START DATA FOR THIS TASK

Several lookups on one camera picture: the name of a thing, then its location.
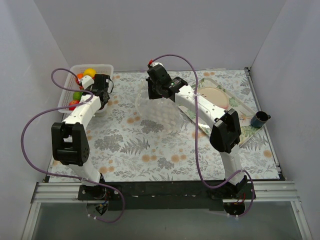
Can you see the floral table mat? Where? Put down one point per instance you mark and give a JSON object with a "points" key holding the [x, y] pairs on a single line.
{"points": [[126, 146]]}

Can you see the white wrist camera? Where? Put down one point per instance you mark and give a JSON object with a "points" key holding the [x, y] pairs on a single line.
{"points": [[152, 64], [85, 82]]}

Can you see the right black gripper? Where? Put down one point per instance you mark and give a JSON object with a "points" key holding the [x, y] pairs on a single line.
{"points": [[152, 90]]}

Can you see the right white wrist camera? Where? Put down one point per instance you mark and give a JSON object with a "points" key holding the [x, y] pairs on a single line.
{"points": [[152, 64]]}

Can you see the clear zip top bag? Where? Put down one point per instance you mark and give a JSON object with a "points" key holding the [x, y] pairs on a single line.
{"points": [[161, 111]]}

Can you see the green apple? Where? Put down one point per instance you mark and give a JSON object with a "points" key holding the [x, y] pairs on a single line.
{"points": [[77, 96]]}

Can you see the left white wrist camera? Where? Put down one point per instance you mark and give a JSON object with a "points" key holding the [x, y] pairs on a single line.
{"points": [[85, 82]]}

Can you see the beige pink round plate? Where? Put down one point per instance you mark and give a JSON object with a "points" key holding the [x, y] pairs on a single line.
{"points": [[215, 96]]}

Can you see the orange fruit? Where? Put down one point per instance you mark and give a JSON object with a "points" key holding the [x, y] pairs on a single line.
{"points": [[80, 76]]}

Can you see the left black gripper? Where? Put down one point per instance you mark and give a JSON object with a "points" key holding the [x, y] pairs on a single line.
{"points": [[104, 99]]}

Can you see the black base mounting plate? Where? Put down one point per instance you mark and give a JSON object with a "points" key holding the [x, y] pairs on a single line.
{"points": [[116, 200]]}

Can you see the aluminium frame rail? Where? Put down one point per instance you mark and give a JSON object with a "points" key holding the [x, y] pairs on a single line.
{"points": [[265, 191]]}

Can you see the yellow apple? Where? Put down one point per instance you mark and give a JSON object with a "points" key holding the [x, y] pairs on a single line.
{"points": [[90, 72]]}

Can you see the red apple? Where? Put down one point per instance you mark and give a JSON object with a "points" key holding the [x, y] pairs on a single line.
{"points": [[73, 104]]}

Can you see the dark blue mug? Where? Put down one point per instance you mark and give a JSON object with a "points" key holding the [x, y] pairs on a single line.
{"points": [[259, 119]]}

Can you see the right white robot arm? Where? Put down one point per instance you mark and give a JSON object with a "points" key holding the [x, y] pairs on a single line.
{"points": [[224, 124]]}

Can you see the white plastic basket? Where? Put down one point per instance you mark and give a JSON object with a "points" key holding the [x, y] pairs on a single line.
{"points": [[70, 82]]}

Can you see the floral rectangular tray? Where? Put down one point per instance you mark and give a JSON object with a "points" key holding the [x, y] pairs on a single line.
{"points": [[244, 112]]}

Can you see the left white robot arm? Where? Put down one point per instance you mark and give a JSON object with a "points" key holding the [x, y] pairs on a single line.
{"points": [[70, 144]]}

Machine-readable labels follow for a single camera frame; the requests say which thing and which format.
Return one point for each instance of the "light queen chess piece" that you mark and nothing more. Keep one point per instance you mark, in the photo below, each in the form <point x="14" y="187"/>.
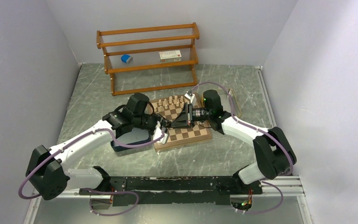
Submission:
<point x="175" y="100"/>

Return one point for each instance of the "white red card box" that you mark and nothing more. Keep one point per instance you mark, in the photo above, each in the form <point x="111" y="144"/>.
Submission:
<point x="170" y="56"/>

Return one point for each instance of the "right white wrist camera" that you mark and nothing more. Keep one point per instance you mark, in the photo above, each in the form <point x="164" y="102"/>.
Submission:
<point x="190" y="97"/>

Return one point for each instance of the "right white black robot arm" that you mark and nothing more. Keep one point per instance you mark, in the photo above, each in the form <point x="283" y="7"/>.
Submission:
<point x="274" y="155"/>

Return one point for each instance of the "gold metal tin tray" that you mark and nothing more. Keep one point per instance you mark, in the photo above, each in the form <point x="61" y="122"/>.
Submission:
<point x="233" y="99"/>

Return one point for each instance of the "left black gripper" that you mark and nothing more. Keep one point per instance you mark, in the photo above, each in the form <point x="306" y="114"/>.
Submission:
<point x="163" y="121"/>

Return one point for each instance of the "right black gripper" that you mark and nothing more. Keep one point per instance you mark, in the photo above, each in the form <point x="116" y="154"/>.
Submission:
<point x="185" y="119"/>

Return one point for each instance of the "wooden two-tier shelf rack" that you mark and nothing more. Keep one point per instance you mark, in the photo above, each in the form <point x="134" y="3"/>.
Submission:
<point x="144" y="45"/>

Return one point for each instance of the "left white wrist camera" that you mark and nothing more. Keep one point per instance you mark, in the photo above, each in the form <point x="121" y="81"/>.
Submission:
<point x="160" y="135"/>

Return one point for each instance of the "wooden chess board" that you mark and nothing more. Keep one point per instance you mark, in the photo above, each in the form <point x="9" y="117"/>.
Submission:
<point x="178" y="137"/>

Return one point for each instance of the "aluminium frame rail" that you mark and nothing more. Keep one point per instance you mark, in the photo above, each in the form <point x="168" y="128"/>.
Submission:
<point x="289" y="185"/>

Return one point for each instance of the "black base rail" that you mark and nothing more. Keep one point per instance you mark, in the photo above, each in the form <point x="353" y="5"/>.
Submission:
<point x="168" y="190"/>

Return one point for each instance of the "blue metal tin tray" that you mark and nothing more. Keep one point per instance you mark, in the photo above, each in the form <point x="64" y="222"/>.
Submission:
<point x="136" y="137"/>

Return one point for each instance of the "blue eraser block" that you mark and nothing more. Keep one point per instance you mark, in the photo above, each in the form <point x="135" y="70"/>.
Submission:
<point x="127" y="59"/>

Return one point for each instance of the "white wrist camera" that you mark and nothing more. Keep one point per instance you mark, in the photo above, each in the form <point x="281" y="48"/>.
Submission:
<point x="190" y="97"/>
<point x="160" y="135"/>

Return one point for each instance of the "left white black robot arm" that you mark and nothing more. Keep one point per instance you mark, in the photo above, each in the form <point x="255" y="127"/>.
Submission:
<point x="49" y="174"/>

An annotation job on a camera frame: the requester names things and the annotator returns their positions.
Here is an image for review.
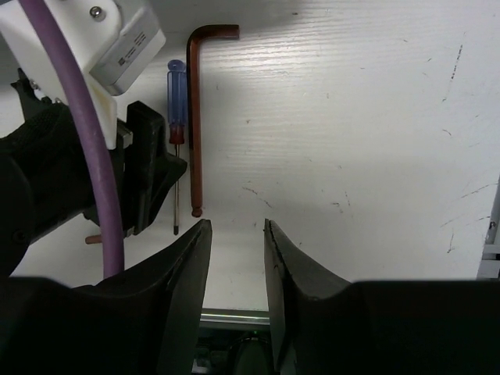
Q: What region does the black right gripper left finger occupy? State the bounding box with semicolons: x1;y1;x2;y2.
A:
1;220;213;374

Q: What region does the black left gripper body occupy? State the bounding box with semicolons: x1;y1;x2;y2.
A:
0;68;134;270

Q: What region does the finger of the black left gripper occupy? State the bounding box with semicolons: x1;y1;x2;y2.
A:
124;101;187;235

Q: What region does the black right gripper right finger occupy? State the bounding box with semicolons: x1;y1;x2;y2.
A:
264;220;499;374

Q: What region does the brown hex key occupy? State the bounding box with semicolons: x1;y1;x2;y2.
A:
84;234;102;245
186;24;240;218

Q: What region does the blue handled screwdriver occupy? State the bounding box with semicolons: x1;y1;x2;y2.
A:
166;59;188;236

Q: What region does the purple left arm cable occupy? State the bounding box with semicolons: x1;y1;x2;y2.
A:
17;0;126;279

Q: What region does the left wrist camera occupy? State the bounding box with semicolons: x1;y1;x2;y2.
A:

END DATA FOR THIS TASK

With the images omitted, repeat all the data word for word.

**OUTPUT:**
Several lookups on one camera picture: the name of a thing, then its location.
Can you see the floral table mat? Where? Put down one point per instance you mark and give a JSON object with a "points" key holding the [x, y] pairs on a single line.
{"points": [[126, 146]]}

Can you see the white wrist camera? Where? Put down one point per instance you mark and give a JSON object with a "points" key holding the [x, y] pairs on a single line.
{"points": [[152, 64], [85, 82]]}

Can you see the right black gripper? Where? Put down one point per instance you mark and give a JSON object with a "points" key holding the [x, y] pairs on a single line.
{"points": [[152, 90]]}

Can you see the right white wrist camera? Where? Put down one point per instance you mark and give a JSON object with a "points" key holding the [x, y] pairs on a single line.
{"points": [[152, 64]]}

Can you see the clear zip top bag? Where? Put down one point per instance you mark and give a JSON object with a "points" key holding the [x, y] pairs on a single line.
{"points": [[161, 111]]}

Can you see the green apple? Where? Put down one point per instance you mark and give a JSON object with a "points" key holding the [x, y] pairs on a single line.
{"points": [[77, 96]]}

Can you see the left white wrist camera? Where? Put down one point per instance you mark and give a JSON object with a "points" key holding the [x, y] pairs on a single line.
{"points": [[85, 82]]}

Can you see the beige pink round plate? Where? Put down one point per instance you mark and give a JSON object with a "points" key holding the [x, y] pairs on a single line.
{"points": [[215, 96]]}

Can you see the orange fruit? Where? Put down one point per instance you mark and give a JSON object with a "points" key holding the [x, y] pairs on a single line.
{"points": [[80, 76]]}

Can you see the left black gripper? Where? Put down one point per instance you mark and give a JSON object with a "points" key holding the [x, y] pairs on a single line.
{"points": [[104, 99]]}

Can you see the black base mounting plate? Where? Put down one point per instance you mark and give a JSON object with a "points" key holding the [x, y] pairs on a single line.
{"points": [[116, 200]]}

Can you see the aluminium frame rail? Where? Put down one point per instance you mark and give a JSON object with a "points" key holding the [x, y] pairs on a single line.
{"points": [[265, 191]]}

Can you see the yellow apple? Where? Put down one point per instance you mark and give a JSON object with a "points" key holding the [x, y] pairs on a single line.
{"points": [[90, 72]]}

Can you see the red apple? Where? Put down one point per instance you mark and give a JSON object with a "points" key holding the [x, y] pairs on a single line.
{"points": [[73, 104]]}

Can you see the dark blue mug? Where? Put down one point per instance you mark and give a JSON object with a "points" key holding the [x, y] pairs on a single line.
{"points": [[259, 119]]}

Can you see the right white robot arm? Where? Put down one point per instance you mark and give a JSON object with a "points" key holding the [x, y] pairs on a single line.
{"points": [[224, 124]]}

Can you see the white plastic basket? Where? Put down one point per instance you mark and give a JSON object with a "points" key holding the [x, y] pairs on a single line.
{"points": [[70, 82]]}

Can you see the floral rectangular tray? Where? Put down one point per instance you mark and give a JSON object with a "points" key holding the [x, y] pairs on a single line.
{"points": [[244, 112]]}

Can you see the left white robot arm? Where? Put down one point per instance you mark and give a JSON object with a "points" key holding the [x, y] pairs on a single line.
{"points": [[70, 144]]}

Machine-readable labels follow for a single camera frame; the requests say which thing and which format.
Return one point for each instance of the "light queen chess piece" that you mark and nothing more. Keep one point per instance you mark, in the photo below, each in the form <point x="14" y="187"/>.
Submission:
<point x="175" y="100"/>

Return one point for each instance of the "white red card box" that you mark and nothing more. Keep one point per instance you mark, in the photo above, each in the form <point x="111" y="144"/>.
Submission:
<point x="170" y="56"/>

Return one point for each instance of the "right white wrist camera" that you mark and nothing more. Keep one point per instance you mark, in the photo above, each in the form <point x="164" y="102"/>.
Submission:
<point x="190" y="97"/>

Return one point for each instance of the "right white black robot arm" that you mark and nothing more. Keep one point per instance you mark, in the photo above, each in the form <point x="283" y="7"/>.
Submission:
<point x="274" y="155"/>

Return one point for each instance of the "gold metal tin tray" that you mark and nothing more. Keep one point per instance you mark, in the photo above, each in the form <point x="61" y="122"/>.
Submission:
<point x="233" y="99"/>

Return one point for each instance of the "left black gripper" that you mark and nothing more. Keep one point per instance you mark, in the photo above, each in the form <point x="306" y="114"/>.
Submission:
<point x="163" y="121"/>

Return one point for each instance of the "right black gripper" that you mark and nothing more. Keep one point per instance you mark, in the photo above, each in the form <point x="116" y="154"/>.
Submission:
<point x="185" y="119"/>

Return one point for each instance of the "wooden two-tier shelf rack" that you mark and nothing more. Keep one point per instance you mark, in the photo above, each in the form <point x="134" y="3"/>.
Submission:
<point x="144" y="45"/>

Return one point for each instance of the "left white wrist camera" that you mark and nothing more. Keep one point per instance you mark, in the photo above, each in the form <point x="121" y="81"/>.
Submission:
<point x="160" y="135"/>

Return one point for each instance of the "wooden chess board" that you mark and nothing more. Keep one point per instance you mark, in the photo above, each in the form <point x="9" y="117"/>.
Submission:
<point x="178" y="137"/>

Return one point for each instance of the "aluminium frame rail" that you mark and nothing more. Keep one point per instance you mark, in the photo above, each in the form <point x="168" y="128"/>.
Submission:
<point x="289" y="185"/>

Return one point for each instance of the "black base rail" that you mark and nothing more. Keep one point per instance you mark, in the photo above, each in the form <point x="353" y="5"/>.
Submission:
<point x="168" y="190"/>

Return one point for each instance of the "blue metal tin tray" that you mark and nothing more. Keep one point per instance you mark, in the photo above, each in the form <point x="64" y="222"/>.
Submission:
<point x="136" y="137"/>

Return one point for each instance of the "blue eraser block" that you mark and nothing more. Keep one point per instance you mark, in the photo above, each in the form <point x="135" y="70"/>.
Submission:
<point x="127" y="59"/>

Return one point for each instance of the "white wrist camera" that you mark and nothing more. Keep one point per instance you mark, in the photo above, each in the form <point x="281" y="48"/>.
Submission:
<point x="190" y="97"/>
<point x="160" y="135"/>

Return one point for each instance of the "left white black robot arm" that you mark and nothing more. Keep one point per instance you mark, in the photo above, each in the form <point x="255" y="127"/>.
Submission:
<point x="49" y="174"/>

An annotation job on a camera frame: the requester names things and the annotator returns their positions.
Here is an image for review.
Q: What region does the black right gripper left finger occupy? State the bounding box with semicolons: x1;y1;x2;y2.
A:
1;220;213;374

Q: What region does the black left gripper body occupy? State the bounding box with semicolons: x1;y1;x2;y2.
A:
0;68;134;270

Q: What region does the finger of the black left gripper occupy? State the bounding box with semicolons: x1;y1;x2;y2.
A:
124;101;187;235

Q: What region does the black right gripper right finger occupy? State the bounding box with semicolons: x1;y1;x2;y2.
A:
264;220;499;374

Q: What region does the brown hex key occupy? State the bounding box with semicolons: x1;y1;x2;y2.
A:
84;234;102;245
186;24;240;218

Q: What region does the blue handled screwdriver occupy? State the bounding box with semicolons: x1;y1;x2;y2.
A:
166;59;188;236

Q: What region does the purple left arm cable occupy? State the bounding box with semicolons: x1;y1;x2;y2.
A:
17;0;126;279

Q: What region does the left wrist camera occupy? State the bounding box with semicolons: x1;y1;x2;y2.
A:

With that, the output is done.